Esattamente   l’opposto   di ciò che sarebbe logico fare . Prima di stabilire   quante  ore servono, occorrerebbe decidere che cosa va insegnato e appreso. E poi , come ci insegna don Milani, la crescita sociale richiede più scuola e non meno.

 

D- Meno docenti ( 87.000 in meno) , scuola migliore ?

R- Diminuire il   numero dei docenti significa togliere risorse   indispensabili a chi più ne ha bisogno : alunni   in difficoltà ed alunni diversamente  abili.  Inoltre , a mio avviso, meno  insegnanti vuol dire avere classi più numerose a scapito della qualità dell’azione educativa.

D- Ogni  classe  ha  tre  maestre. Il ministro afferma    che    lavorano    sempre      in compresenza . E’ vero?

R- E’ falso . Gli insegnanti di cui si parla , non lavorano    in   una   classe sola, ma su due o più classi, in  particolare  quelli  di sostegno e  di  inglese .  E poi , la compresenza è  una

risorsa preziosa per la personalizzazione dei percorsi educativi.

D- Si   dice   che    il    maestro   unico è “ più rassicurante   e   favorisce       l’unitarietà dell’insegnamento .

R- E’  come    dire   che    starebbe   meglio  un bambino con un genitore solo.

D- Meno scuole, miglior servizio ?

R- La razionalizzazione del sistema va bene , la desertificazione   del    territorio  no.  Va garantita e salvaguardata l’offerta formativa .

Privare   molti   comuni  della scuola di base è  un   falso risparmio . In   ogni  caso non è così   che  si   salvaguarda   la   scuola  della nostra  Costituzione.

D- Meno personale ma pagato meglio? Si arriva a promettere 7.000 euro  “ a gran parte dei docenti “.

 

R- Non   è   vero . Nella   finanziaria   il  piano prevede   1000   euro  lordi  annui pro capite che corrispondono a un netto mensile di 40 €.

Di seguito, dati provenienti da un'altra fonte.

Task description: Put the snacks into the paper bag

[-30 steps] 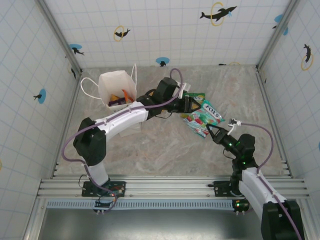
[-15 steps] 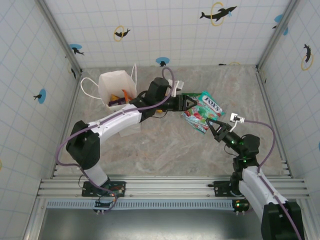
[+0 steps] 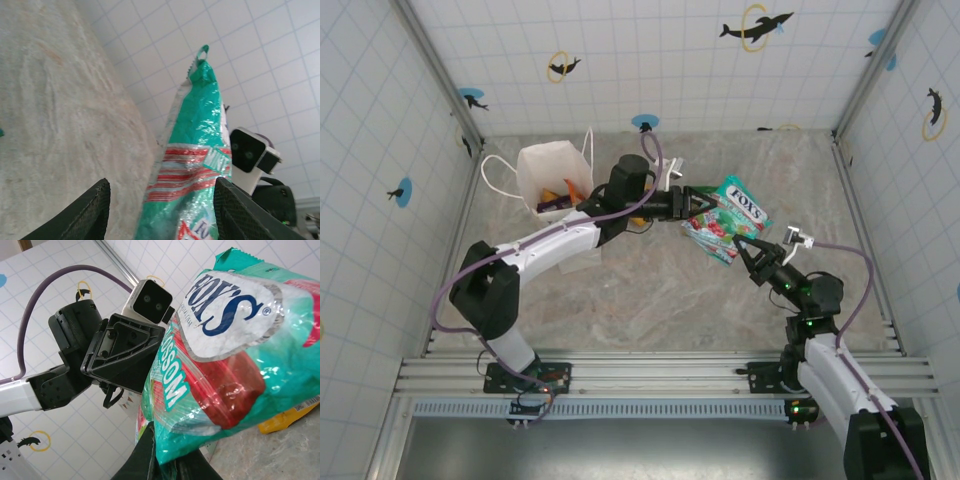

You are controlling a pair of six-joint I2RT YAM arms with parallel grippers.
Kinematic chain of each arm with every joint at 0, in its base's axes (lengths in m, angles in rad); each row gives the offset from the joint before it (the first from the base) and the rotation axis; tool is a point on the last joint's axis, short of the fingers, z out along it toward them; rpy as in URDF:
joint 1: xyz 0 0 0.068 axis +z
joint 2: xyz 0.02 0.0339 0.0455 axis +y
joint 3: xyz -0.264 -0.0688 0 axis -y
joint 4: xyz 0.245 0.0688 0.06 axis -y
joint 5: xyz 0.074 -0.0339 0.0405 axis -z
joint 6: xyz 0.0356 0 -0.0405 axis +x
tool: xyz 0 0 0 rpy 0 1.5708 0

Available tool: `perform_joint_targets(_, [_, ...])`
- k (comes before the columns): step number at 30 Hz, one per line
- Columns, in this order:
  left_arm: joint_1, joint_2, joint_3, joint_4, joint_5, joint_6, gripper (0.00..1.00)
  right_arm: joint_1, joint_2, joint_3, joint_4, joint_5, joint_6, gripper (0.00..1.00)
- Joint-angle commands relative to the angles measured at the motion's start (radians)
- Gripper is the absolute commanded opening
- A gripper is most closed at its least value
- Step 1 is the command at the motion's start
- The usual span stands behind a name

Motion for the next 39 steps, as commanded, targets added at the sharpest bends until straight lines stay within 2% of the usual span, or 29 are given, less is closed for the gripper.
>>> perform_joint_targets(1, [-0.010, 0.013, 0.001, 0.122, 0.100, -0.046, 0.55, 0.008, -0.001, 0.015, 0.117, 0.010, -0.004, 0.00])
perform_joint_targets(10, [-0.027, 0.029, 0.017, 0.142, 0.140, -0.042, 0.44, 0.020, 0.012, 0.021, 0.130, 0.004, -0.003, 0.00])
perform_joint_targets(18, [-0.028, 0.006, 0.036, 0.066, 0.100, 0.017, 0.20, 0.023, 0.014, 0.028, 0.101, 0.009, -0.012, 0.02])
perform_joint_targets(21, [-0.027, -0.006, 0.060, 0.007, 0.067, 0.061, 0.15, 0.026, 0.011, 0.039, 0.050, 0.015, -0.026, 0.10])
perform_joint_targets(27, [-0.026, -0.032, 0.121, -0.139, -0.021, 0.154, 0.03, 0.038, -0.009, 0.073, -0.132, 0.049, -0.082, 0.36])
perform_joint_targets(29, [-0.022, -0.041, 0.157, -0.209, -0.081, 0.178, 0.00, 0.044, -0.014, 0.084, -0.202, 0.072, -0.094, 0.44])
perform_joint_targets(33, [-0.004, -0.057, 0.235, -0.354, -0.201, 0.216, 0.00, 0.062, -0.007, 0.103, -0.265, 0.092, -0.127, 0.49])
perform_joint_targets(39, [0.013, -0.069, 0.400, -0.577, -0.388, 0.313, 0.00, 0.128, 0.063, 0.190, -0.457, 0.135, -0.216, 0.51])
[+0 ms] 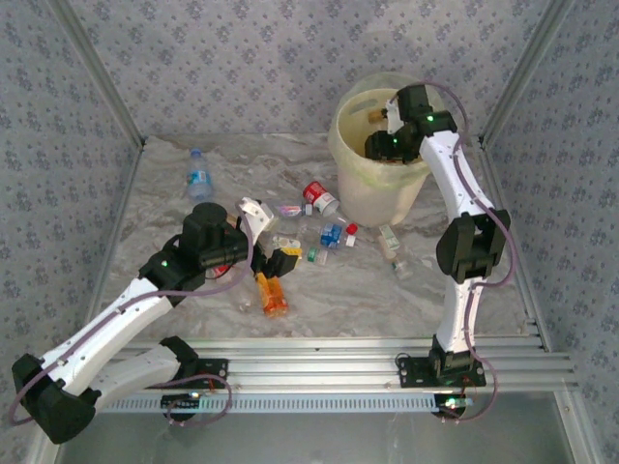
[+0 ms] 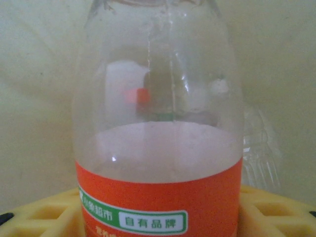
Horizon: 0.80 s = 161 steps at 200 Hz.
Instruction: Put the plastic bottles in the bin
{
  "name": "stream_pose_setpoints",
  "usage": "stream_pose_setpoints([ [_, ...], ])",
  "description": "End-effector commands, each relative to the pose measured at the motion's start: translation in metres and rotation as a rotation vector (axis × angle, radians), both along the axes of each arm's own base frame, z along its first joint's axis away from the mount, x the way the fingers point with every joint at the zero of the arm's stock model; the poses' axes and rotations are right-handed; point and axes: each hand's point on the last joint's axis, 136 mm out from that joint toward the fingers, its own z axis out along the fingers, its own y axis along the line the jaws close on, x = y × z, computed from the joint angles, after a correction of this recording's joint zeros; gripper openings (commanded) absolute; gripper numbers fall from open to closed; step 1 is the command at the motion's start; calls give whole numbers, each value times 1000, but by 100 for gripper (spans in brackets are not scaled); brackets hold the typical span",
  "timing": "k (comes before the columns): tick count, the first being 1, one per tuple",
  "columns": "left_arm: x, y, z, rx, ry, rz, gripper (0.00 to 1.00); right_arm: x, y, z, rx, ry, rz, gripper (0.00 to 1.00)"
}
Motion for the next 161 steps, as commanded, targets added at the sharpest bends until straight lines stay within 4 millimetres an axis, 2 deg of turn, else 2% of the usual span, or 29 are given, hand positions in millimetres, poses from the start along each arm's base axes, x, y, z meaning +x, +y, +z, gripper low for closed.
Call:
stream_pose_setpoints([
  [1, 1, 1, 12, -14, -27, 1, 100, 2, 3, 9, -12, -18, 11, 66],
  [63, 6, 7, 13, -4, -39, 28, 100, -1, -1, 25, -18, -51, 6, 83],
  [113, 11, 9, 8, 5, -36, 53, 100, -13, -13, 58, -7, -117, -20, 84],
  [161, 11, 11, 9, 5, -40, 60, 100, -36, -19, 92, 34, -193, -48, 84],
])
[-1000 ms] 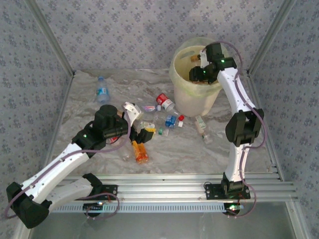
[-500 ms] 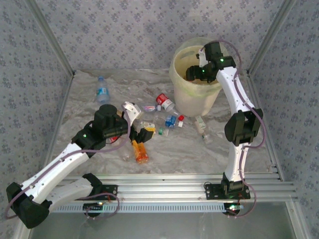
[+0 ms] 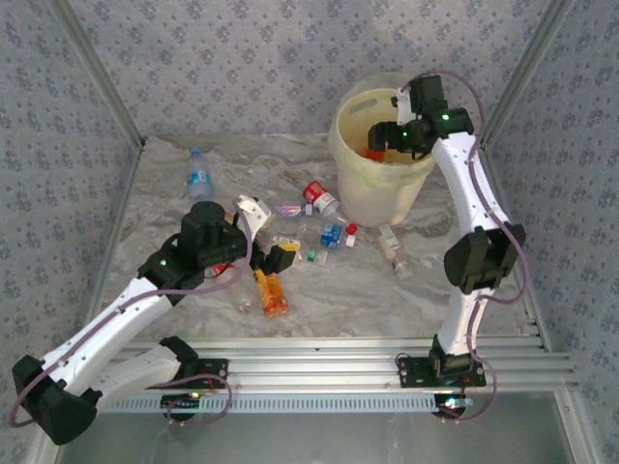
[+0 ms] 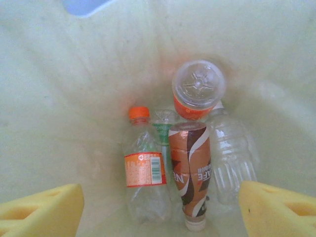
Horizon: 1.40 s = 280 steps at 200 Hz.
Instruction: Put the plastic bottles in the bin
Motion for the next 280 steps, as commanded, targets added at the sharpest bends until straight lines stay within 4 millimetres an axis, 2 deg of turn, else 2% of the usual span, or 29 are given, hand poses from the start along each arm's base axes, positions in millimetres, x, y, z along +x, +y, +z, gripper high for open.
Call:
stream_pose_setpoints([
  [1, 2, 3, 11, -6, -34, 13, 100, -17, -6, 33, 31, -74, -23, 84],
  [38, 3, 6, 13, -9, -42, 24, 100, -39, -9, 52, 85, -157, -50, 83],
  [62, 2, 6, 12, -9, -43, 25, 100, -60, -9, 62, 96, -196, -44, 83],
  [97, 2, 6, 13, -10, -43, 25, 100, -94, -7, 64, 99, -219, -30, 83],
  [125, 2, 7, 14, -14, -43, 27, 100, -122, 3, 57, 126, -216, 4, 83],
  [155, 1, 6, 13, -20, -37, 26, 100, -149, 18, 34, 115, -182, 44, 83],
  [208, 1, 11, 20, -30, -65, 49, 100, -182, 41, -19, 63, -81, 114, 82],
  [221, 1, 12, 20, -31, -70, 56, 100, -188, 47, -25, 86, -75, 131, 82],
  [224, 2, 12, 20, -31, -70, 57, 99, -192, 47, -39, 81, -46, 132, 82],
  [227, 2, 12, 20, -33, -69, 57, 100, -193, 47, -43, 84, -39, 130, 82],
  [260, 0, 9, 17, -30, -59, 47, 100, -208, 58, -85, 82, 45, 140, 79],
  [280, -1, 7, 16, -30, -56, 42, 100, -213, 61, -101, 57, 71, 126, 77],
])
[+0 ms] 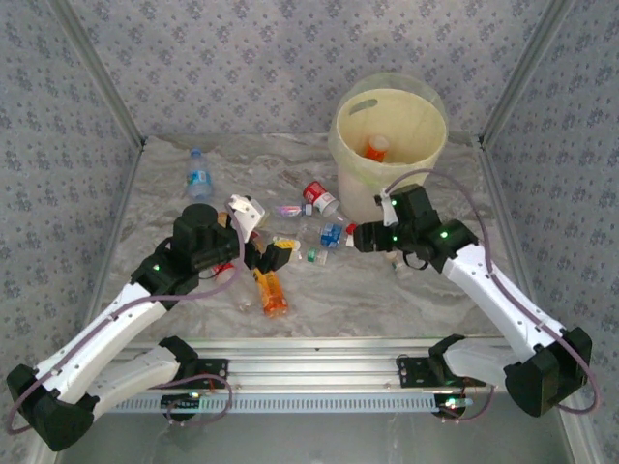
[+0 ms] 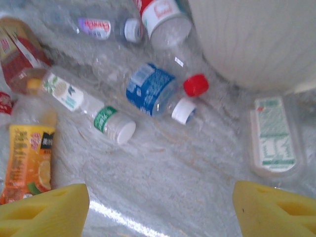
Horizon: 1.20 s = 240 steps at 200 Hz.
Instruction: Put the plastic bottles in the bin
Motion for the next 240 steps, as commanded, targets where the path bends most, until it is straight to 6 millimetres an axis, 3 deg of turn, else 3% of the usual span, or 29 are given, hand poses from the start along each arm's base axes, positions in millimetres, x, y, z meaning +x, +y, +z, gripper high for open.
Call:
stream_pose_setpoints([
  [1, -1, -2, 2, -11, -8, -3, 100, -1, 6, -9, 5, 1, -33, 77],
  [63, -4, -7, -6, 22, -7, -3, 100, -18, 11, -47, -34, 83, -67, 74],
  [161, -1, -10, -16, 43, 11, 3, 100, -41, 21, -82, -72, 105, -59, 80],
  [240, 10, 7, -11, 67, -15, 85, 100, -60, 71, -100, -77, 92, 101, 80],
])
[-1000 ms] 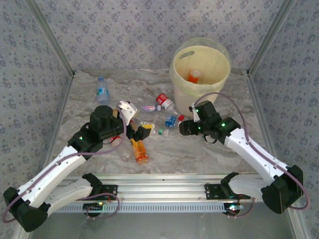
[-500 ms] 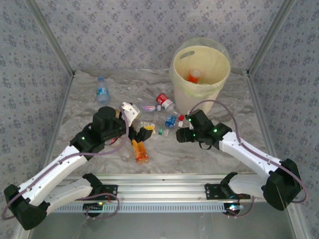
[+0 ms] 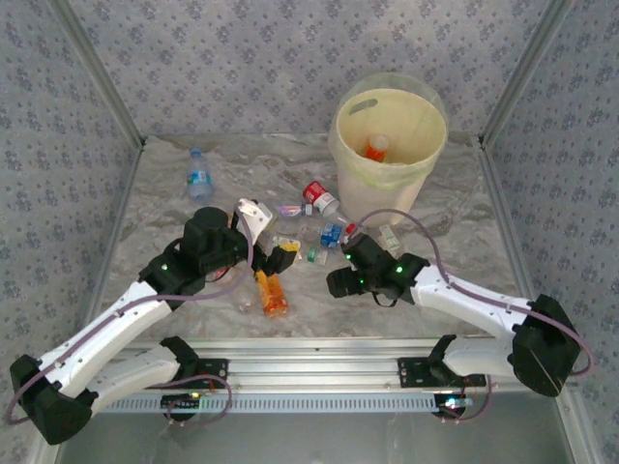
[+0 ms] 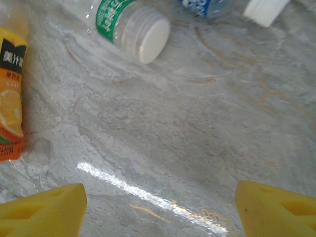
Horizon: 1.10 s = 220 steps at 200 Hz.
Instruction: Put the plastic bottles in the bin
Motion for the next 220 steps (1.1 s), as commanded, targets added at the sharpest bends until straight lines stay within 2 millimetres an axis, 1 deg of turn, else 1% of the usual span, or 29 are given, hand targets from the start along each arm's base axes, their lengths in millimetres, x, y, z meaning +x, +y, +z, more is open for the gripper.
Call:
stream_pose_setpoints([
  [1, 7, 11, 8, 8, -28, 42, 100, 3, 16, -1, 22, -25, 15, 80],
  [17, 14, 21, 12, -3, -35, 74, 100, 1, 29, -2, 55, -10, 29, 79],
  [37, 24, 32, 14, -17, -23, 117, 99, -5, 50, 2, 87, -16, 63, 79],
  [60, 35, 43, 13, -18, -9, 165, 100, -6, 59, 0, 81, -11, 66, 79],
  [85, 41, 48, 11, 0, 6, 198, 100, -7, 71, 1, 110, -10, 77, 79],
  [105, 42, 50, 10, 10, 7, 206, 100, -7, 84, 4, 145, -4, 67, 80],
  [127, 39, 49, 12, -3, 6, 172, 100, -7, 107, 6, 195, 17, 44, 81],
  [144, 36, 50, 14, -11, -5, 148, 99, -9, 127, 7, 208, 21, 68, 81],
  [180, 30, 50, 18, -9, -40, 121, 100, -12, 155, -1, 203, 47, 112, 81],
  [196, 30, 51, 20, -13, -49, 128, 100, -13, 162, -9, 190, 57, 117, 81],
  [220, 35, 60, 22, -13, -75, 189, 100, -13, 169, -21, 174, 70, 112, 81],
])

Spero  che  la   filosofia vera dell’intervento governativo   non  sia   quella  di  far   cassa senza   preoccuparsi   delle   conseguenze   e senza    misurarsi   con  la  complessità del sistema   scuola .  Spero   inoltre  che  non si passi   ad   una valutazione prevalentemente selettiva , piuttosto che formativa  e che   la riforma  non provochi l’appiattimento della carriera    degli   studenti   e   dei   docenti e l’impossibilità di avere risorse da valorizzare oltre il funzionamento ordinario, oltre allo squilibrio della qualità della scuola tra alcune regioni.  Bisognerebbe   inoltre    non sottovalutare i cambiamenti  avvenuti   nella società   e     porre   più    attenzione       alle conflittualità   crescenti   tra   le componenti famiglia e scuola favorendo il dialogo  e il confronto,   cercando   insieme   di costruire patti condivisi.

 

D- Un’ultima domanda : il ritorno al voto ha delle valenze positive ?                                                    

 

R- Qui traspare una visione un po’ nostalgica della scuola. Ritengo, per la mia esperienza, che   il     numero    non   accompagnato  da un’attenta analisi del processo  di  apprendimento   di   un alunno  , rischia di portare ad un’azione   di    giudizio  che  guarda più alla prestazione finale del minore e non tanto al percorso   seguito     ed   al   processo       di apprendimento   globale  che ,  secondo   me dovrebbe   essere   programmato   in   senso “glocale   perché    implica     anche       un coinvolgimento  e una partecipazione   attiva  non    solo   delle   famiglie  ( nel rispetto dei ruoli), ma  anche   delle  diverse  componenti presenti   sul    territorio  le  cui   potenzialità dovrebbero essere sfruttate al  meglio.

 

Bene Professore. A nome di Comunità Viva  la ringrazio per il suo contributo e la saluto.